WORK INSTRUCTIONS. Scan the material below for the string "camera". Report every line that has it.
★ ★ ★ ★ ★ ★ ★
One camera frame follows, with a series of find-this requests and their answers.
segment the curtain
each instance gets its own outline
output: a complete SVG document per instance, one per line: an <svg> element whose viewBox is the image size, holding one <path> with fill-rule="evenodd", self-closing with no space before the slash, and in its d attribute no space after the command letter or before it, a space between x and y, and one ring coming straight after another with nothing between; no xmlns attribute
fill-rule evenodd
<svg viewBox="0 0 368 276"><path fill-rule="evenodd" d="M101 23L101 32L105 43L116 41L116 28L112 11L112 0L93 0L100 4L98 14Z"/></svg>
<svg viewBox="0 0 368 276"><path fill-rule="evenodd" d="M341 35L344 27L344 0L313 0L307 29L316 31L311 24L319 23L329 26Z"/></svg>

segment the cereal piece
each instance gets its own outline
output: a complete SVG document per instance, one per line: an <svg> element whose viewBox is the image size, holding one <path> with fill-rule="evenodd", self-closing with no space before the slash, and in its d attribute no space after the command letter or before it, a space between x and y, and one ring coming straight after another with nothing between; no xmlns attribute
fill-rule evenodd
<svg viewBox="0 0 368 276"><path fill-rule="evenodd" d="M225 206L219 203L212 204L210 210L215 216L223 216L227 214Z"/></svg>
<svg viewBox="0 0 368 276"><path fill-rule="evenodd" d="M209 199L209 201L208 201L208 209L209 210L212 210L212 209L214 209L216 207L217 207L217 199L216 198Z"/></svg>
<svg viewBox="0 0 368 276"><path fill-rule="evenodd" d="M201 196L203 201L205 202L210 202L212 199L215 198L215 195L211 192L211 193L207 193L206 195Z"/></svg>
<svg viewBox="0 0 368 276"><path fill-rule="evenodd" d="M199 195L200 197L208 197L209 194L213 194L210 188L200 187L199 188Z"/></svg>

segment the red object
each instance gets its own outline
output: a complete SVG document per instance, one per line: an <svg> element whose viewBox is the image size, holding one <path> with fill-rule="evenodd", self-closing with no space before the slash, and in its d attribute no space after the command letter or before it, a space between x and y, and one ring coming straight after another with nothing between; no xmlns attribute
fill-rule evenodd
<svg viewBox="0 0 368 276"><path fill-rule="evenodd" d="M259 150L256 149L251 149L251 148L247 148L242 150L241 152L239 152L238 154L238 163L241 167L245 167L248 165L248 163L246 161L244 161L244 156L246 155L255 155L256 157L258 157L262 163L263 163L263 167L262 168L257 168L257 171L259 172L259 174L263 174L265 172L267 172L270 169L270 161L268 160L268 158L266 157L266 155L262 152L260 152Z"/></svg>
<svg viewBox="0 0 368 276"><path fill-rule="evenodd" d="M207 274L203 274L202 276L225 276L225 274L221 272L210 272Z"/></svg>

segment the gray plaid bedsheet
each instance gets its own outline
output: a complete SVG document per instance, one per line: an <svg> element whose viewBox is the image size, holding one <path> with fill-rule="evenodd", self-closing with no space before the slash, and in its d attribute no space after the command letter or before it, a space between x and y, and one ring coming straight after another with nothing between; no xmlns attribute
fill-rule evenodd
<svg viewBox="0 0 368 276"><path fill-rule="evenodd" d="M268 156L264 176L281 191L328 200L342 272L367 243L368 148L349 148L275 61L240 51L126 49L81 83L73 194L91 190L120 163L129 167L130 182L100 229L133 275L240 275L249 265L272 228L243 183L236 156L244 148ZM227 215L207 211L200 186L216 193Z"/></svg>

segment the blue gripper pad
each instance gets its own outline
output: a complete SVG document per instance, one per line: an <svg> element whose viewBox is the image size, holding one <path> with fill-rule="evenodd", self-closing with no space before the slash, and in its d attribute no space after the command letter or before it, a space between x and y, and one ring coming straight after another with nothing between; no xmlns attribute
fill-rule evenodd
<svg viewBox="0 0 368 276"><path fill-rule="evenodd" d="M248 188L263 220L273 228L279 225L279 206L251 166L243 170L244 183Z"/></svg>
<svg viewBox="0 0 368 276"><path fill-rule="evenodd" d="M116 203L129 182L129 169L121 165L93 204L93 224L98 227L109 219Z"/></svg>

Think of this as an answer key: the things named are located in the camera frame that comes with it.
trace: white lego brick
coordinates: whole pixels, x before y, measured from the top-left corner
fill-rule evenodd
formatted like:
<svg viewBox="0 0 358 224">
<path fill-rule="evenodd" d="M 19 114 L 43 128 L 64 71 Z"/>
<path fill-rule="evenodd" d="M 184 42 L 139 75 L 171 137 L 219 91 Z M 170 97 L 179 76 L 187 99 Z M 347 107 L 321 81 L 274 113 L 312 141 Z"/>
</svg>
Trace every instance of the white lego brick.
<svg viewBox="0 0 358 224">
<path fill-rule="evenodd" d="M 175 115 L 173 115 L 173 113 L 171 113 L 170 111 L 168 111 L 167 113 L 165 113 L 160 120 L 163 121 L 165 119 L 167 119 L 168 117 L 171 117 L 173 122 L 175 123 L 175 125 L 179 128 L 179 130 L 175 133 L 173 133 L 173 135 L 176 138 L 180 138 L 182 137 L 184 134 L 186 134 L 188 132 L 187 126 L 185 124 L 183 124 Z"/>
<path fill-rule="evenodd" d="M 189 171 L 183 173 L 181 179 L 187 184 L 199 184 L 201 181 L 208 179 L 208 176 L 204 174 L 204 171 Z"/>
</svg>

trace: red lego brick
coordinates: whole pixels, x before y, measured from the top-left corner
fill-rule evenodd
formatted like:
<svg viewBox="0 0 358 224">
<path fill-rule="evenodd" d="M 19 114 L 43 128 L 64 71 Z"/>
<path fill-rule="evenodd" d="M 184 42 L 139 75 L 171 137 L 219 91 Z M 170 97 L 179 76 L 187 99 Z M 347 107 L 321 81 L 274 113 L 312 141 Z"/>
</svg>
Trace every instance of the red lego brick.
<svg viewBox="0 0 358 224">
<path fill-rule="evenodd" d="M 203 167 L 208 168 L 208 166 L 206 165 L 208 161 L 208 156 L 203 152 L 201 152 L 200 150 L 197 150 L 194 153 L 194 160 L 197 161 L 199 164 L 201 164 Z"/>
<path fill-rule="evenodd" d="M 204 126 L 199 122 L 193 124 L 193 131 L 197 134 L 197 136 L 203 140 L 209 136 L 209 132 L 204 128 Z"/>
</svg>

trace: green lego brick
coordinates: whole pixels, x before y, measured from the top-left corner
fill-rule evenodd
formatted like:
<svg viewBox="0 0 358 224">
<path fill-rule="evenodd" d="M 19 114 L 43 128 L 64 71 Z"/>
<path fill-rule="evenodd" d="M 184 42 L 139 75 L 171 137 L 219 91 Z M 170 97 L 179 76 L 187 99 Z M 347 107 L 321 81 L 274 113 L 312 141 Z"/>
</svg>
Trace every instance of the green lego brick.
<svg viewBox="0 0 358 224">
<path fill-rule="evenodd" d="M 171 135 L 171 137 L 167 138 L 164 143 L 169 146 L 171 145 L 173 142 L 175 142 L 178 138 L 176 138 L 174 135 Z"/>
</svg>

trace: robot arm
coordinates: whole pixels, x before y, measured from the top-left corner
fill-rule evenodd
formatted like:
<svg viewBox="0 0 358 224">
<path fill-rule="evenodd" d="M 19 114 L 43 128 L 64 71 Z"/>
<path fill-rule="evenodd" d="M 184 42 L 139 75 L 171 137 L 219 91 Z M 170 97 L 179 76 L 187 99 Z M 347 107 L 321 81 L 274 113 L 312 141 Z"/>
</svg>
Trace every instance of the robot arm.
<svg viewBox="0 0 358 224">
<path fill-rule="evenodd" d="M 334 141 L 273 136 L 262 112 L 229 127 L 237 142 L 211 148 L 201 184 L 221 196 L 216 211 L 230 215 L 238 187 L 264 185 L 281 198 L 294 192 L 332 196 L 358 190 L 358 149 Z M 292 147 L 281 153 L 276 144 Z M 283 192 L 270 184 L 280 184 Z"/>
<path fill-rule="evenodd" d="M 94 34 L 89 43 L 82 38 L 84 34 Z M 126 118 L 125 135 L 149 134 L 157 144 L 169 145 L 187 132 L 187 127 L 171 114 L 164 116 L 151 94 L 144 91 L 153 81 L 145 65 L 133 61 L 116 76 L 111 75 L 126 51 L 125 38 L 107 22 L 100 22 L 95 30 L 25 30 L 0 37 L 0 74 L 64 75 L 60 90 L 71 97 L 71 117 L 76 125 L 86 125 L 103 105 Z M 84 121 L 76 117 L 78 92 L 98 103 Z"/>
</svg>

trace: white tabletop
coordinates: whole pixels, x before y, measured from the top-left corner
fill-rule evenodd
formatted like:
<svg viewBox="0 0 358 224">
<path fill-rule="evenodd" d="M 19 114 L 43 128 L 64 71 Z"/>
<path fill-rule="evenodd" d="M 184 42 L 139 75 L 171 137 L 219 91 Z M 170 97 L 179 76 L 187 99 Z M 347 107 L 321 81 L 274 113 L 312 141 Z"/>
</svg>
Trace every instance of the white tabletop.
★ ★ ★ ★ ★ ★ ★
ANSWER FOR THE TASK.
One camera frame follows, with a series of find-this requests and their answers.
Think of this as an answer key: the things named are located in the camera frame that comes with it.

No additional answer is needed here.